Re-evaluating stable row ID implementation #6933

jackye1995 · 2026-05-25T08:10:51Z

jackye1995
May 25, 2026
Maintainer

Stable row IDs are becoming an important Lance primitive. They provide a durable logical row identifier that can survive physical rewrites such as compaction and updates.

Today, stable row IDs are implemented as a dedicated Lance system feature. The manifest tracks the stable-row-id feature flag and next_row_id. Each fragment carries row_id_meta, which points to that fragment's row ID sequence, either inline in metadata or through an external file reference. At runtime, Lance materializes a row-id-to-row-address lookup from these per-fragment sequences and caches it.

This raises an implementation question:

Could stable row IDs instead be implemented as a system-managed identity column backed by a maintained index?

This would preserve _rowid as an internal Lance system column. The question is mostly about implementation: should stable row ID remain a purpose-built storage path, or should it become a special case of a more general identity-column and write-maintained-index mechanism?

Related prior discussion: #6466

Requirements

Stable row IDs should continue to support:

stable logical row identifiers across compaction and row rewrites
efficient lookup from stable row ID to current row address
update-by-id style workflows
returning generated IDs from write operations
possibly reserving or allocating IDs before append, as discussed in Insert data with reserved stable row ids #6466
incremental refresh workflows that need durable row identity across dataset versions

The updated design should preserve these capabilities even if the internal implementation changes.

Current approach: dedicated row ID metadata

The current design has a purpose-built row ID storage path:

next_row_id is tracked in the manifest
per-fragment row ID sequences are stored through row_id_meta
those sequences may be embedded in fragment metadata or stored as external row ID files
the row ID lookup structure is custom-built from those sequences
the mechanism is specific to stable row IDs

Pros

The current model is compact and tailored to the row ID use case.

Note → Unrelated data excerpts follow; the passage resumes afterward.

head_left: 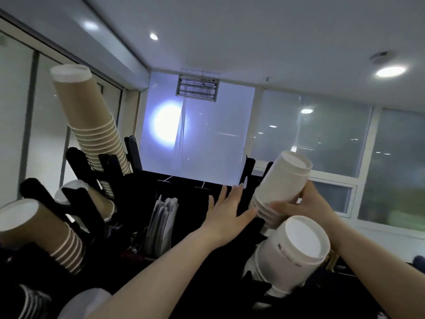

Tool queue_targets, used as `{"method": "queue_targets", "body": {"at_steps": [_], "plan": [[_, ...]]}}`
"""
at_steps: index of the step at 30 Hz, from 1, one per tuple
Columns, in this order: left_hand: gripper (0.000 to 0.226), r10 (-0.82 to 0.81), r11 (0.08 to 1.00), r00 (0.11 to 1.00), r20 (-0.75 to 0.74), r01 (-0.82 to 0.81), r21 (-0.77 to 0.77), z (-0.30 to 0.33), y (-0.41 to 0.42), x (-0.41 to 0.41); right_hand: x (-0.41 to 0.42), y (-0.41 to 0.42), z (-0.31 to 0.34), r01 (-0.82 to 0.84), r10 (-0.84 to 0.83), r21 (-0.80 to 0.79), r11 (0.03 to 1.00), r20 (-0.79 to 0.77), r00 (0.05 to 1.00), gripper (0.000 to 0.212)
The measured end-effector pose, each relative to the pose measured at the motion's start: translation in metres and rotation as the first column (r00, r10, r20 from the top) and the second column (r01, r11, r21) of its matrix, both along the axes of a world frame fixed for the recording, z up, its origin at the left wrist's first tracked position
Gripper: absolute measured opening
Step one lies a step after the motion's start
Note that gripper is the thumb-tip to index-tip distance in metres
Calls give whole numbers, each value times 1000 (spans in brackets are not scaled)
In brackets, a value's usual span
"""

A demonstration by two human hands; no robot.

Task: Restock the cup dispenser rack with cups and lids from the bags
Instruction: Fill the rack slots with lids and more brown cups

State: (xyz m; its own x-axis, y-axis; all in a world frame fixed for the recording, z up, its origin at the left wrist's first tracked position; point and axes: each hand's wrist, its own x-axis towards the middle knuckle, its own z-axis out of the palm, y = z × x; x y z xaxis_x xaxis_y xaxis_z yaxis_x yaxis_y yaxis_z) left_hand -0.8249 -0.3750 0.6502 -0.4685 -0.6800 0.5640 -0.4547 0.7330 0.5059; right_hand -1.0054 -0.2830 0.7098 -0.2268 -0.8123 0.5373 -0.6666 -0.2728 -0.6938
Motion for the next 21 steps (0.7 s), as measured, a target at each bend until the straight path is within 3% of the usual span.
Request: {"method": "queue_targets", "body": {"at_steps": [4,14,17,21], "plan": [[72,-30,999,987,156,36,-35,-5,-8,-1,0,-8,-5,-2,11,76,997,-121,993,101],[78,-40,999,978,205,41,2,0,-13,-4,-13,-23,-10,-73,88,94,993,-169,982,60],[80,-21,1000,976,215,21,0,0,-13,-4,-10,-25,-7,-38,70,134,990,-239,968,68],[80,-34,999,980,194,27,40,0,-11,-2,-4,-25,-5,34,-16,55,998,-306,952,80]]}}
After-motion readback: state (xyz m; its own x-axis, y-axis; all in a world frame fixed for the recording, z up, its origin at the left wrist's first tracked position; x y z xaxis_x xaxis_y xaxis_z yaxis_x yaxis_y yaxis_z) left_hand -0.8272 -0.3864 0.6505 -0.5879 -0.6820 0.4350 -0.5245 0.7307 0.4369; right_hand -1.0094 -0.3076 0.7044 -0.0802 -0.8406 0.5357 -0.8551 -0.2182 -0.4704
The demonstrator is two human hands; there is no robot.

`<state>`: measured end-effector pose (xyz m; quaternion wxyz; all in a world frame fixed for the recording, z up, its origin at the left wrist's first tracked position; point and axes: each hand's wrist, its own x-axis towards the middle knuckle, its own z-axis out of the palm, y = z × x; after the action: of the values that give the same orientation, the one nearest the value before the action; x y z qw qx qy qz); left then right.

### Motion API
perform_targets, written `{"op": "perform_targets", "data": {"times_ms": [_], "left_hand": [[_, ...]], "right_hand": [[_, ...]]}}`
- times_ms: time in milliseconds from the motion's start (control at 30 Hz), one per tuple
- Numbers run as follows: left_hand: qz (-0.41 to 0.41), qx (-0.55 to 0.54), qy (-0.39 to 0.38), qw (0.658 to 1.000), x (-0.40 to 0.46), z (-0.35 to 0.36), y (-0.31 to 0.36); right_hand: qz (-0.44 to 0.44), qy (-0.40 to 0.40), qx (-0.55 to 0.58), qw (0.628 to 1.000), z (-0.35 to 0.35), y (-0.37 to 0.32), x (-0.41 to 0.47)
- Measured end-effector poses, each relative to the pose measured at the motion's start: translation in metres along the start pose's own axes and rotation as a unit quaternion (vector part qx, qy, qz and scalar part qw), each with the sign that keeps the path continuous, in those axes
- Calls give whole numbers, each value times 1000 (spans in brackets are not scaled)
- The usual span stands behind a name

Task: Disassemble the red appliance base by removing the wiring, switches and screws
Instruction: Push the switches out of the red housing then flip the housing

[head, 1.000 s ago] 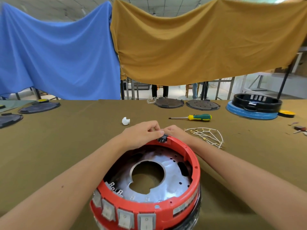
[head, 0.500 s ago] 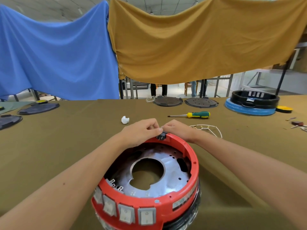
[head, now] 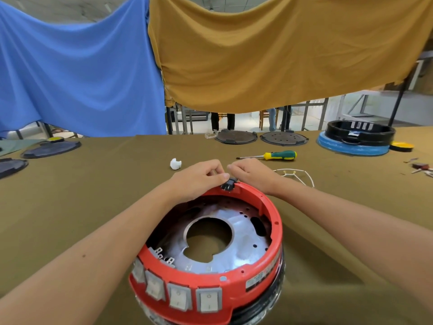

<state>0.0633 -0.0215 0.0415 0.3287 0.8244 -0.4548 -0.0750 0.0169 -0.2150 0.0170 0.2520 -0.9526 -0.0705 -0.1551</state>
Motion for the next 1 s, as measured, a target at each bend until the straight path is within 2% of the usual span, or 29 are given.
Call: {"op": "perform_targets", "data": {"times_ms": [233,400,467,600,667,767,833,900,1000], "left_hand": [[-9,7,6,1000,-2,-1,-1],[-4,1,6,1000,-1,-1,-1],[-5,2,5,1000,-2,-1,-1],[-8,5,7,1000,-3,0,2],[-8,9,6,1000,-3,0,2],[-6,14,8,1000,-3,0,2],[-8,27,11,1000,-4,-1,2],[-10,32,13,999,-4,-1,2],[-15,39,11,999,-3,-1,3]], "right_hand": [[49,-113,154,980,7,5,-5],[74,-149,131,977,4,1,-2],[42,-100,66,992,6,0,-3],[-5,100,-36,994,8,6,-14],[-11,112,-41,993,9,3,-15],[31,5,42,999,13,-1,-12],[64,-77,103,990,12,-2,-11],[81,-121,127,981,8,-3,-9],[113,-148,150,971,4,-4,-5]]}}
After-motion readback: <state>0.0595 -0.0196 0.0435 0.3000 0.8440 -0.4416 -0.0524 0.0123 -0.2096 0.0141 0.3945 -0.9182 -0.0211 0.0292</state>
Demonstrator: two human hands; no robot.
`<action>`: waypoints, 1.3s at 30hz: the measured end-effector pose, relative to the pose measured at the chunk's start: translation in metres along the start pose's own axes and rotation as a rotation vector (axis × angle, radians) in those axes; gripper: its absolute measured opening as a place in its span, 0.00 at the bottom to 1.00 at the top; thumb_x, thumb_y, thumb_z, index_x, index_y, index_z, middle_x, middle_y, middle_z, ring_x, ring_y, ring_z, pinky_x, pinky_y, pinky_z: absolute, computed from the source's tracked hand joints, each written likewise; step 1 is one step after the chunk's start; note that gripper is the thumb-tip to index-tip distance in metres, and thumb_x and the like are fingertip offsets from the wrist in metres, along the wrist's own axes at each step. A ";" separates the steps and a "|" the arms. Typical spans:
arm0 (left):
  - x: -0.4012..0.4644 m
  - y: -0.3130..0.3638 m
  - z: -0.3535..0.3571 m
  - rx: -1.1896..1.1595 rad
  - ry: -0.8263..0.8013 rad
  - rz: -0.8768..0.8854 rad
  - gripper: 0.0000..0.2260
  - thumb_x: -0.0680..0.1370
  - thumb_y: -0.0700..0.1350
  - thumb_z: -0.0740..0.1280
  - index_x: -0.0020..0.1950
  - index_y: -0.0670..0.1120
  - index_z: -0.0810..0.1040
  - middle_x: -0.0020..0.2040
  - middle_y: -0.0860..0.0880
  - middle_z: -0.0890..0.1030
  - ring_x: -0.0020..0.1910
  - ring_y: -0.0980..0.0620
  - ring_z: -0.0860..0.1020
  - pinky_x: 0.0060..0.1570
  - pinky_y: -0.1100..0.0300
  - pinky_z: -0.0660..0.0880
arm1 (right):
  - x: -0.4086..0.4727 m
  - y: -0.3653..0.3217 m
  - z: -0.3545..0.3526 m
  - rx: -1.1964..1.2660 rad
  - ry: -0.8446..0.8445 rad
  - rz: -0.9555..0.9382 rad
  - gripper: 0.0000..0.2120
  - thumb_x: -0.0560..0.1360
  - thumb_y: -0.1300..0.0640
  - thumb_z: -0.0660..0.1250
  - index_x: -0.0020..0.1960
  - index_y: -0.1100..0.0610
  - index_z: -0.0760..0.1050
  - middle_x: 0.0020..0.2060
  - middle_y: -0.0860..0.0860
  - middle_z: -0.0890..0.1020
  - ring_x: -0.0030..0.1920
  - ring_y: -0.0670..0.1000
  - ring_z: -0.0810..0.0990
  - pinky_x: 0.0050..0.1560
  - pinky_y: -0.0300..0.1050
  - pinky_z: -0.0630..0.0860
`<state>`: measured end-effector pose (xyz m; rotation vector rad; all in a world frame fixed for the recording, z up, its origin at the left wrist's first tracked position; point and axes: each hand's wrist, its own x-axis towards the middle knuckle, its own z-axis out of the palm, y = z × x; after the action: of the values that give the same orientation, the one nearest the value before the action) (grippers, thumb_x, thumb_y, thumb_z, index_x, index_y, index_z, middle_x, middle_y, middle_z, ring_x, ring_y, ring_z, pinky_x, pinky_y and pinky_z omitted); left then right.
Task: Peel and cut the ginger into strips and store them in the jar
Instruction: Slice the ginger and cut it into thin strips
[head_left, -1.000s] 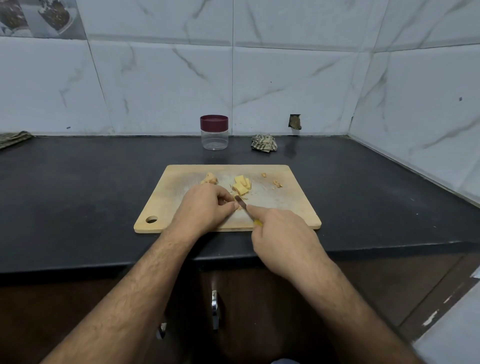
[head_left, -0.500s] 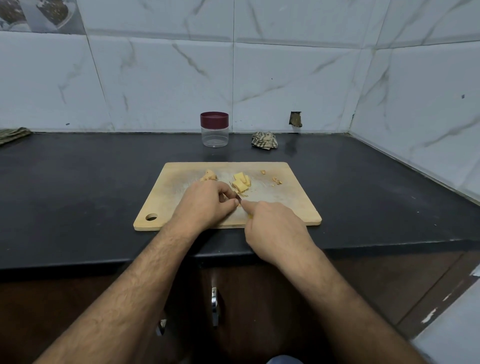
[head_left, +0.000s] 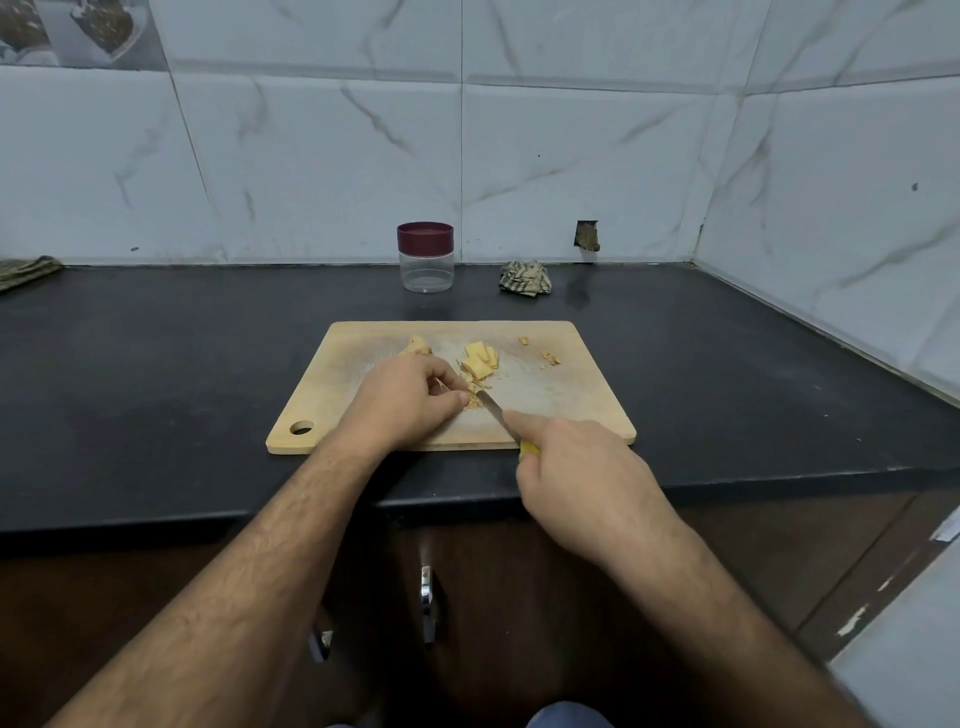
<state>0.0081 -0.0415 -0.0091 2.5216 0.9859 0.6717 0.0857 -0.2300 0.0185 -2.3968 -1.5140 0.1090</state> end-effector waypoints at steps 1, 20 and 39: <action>0.000 0.000 0.000 -0.003 -0.005 -0.008 0.02 0.76 0.49 0.70 0.45 0.55 0.82 0.35 0.57 0.75 0.36 0.58 0.72 0.32 0.65 0.64 | 0.000 0.000 0.000 0.012 0.013 0.006 0.22 0.81 0.57 0.54 0.72 0.42 0.65 0.51 0.48 0.78 0.48 0.50 0.76 0.42 0.47 0.77; 0.012 0.002 -0.003 -0.100 -0.071 -0.149 0.05 0.73 0.45 0.70 0.37 0.47 0.81 0.38 0.53 0.82 0.43 0.51 0.80 0.48 0.55 0.77 | 0.023 -0.016 0.009 0.020 0.001 0.011 0.22 0.78 0.60 0.57 0.69 0.45 0.69 0.46 0.49 0.73 0.46 0.52 0.71 0.43 0.46 0.70; 0.025 0.014 -0.016 -0.101 -0.238 -0.249 0.04 0.72 0.44 0.75 0.40 0.48 0.82 0.42 0.50 0.82 0.40 0.54 0.75 0.40 0.61 0.71 | 0.029 -0.015 0.011 -0.051 -0.045 0.023 0.26 0.79 0.61 0.57 0.74 0.42 0.63 0.56 0.52 0.78 0.54 0.53 0.76 0.45 0.47 0.73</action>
<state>0.0231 -0.0318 0.0178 2.2750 1.1213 0.3303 0.0830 -0.1963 0.0154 -2.4678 -1.5269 0.1324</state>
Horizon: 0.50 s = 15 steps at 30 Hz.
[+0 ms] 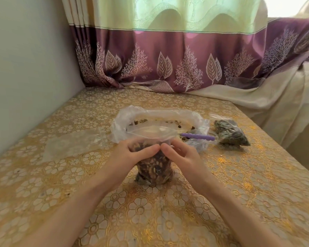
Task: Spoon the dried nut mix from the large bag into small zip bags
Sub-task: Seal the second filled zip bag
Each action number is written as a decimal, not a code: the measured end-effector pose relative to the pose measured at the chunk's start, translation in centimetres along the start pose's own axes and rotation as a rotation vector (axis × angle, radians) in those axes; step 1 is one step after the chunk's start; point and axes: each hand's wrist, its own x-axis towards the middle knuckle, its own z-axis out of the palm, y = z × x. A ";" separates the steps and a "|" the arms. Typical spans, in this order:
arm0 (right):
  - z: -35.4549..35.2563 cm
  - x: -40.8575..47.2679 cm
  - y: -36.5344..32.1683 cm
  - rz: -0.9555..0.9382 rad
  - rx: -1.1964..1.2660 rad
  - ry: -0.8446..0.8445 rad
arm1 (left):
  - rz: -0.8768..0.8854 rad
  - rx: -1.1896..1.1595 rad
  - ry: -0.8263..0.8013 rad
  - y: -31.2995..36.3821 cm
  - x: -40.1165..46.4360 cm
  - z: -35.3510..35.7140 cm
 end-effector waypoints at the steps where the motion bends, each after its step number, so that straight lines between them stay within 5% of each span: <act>1: 0.1 0.0 0.0 -0.011 0.012 0.029 | -0.001 -0.019 -0.004 0.1 0.0 0.1; 9: 0.2 -0.1 -0.4 0.054 0.243 0.152 | -0.053 -0.019 -0.002 0.6 -0.1 -0.3; 15: -0.1 0.0 -0.9 0.083 0.368 0.143 | 0.095 -0.057 0.130 1.6 0.0 -0.9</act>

In many cases, row ID metadata can be encoded in or near the manifest, which means lookup metadata may be available without extra index IO. The row ID index is also guaranteed to be updated on insert because it is part of the write path today.

There may also be an algorithmic advantage. Stable row IDs are usually ordered and mostly sequential. A specialized row ID structure can exploit this and may support cheaper maintenance than a generic BTree. For example, some updates may be closer to O(N) instead of O(N log N).

Cons

The current model is a separate indexing path from Lance's general scalar index system. That adds long-term format and implementation surface area:

separate metadata encoding
separate lookup construction
separate caching/loading behavior
separate maintenance semantics
stable-row-id-specific operational knowledge

It may also create many fragmented row ID metadata file references over time and potentially inflate the manifest.

Another concern is behavior under frequent row-wide updates. As rows are rewritten, the row ID mapping may become less compact and less efficient. If the specialized structure degrades enough, a maintained scalar index could become more attractive despite higher baseline overhead.

Alternative approach: identity column + maintained index

The alternative is to model stable row ID as:

a system-managed identity column
automatically assigned at write time
indexed by a maintained scalar index
updated together with data writes

In this framing, stable row ID properties come from identity-column and write-maintained-index semantics:

generated values provide stable logical identifiers
update paths preserve or carry forward the identity value
the maintained index maps identity values to current row addresses
data and index updates can be committed together

Pros

This would reuse Lance's existing index infrastructure instead of maintaining a one-off row ID lookup system.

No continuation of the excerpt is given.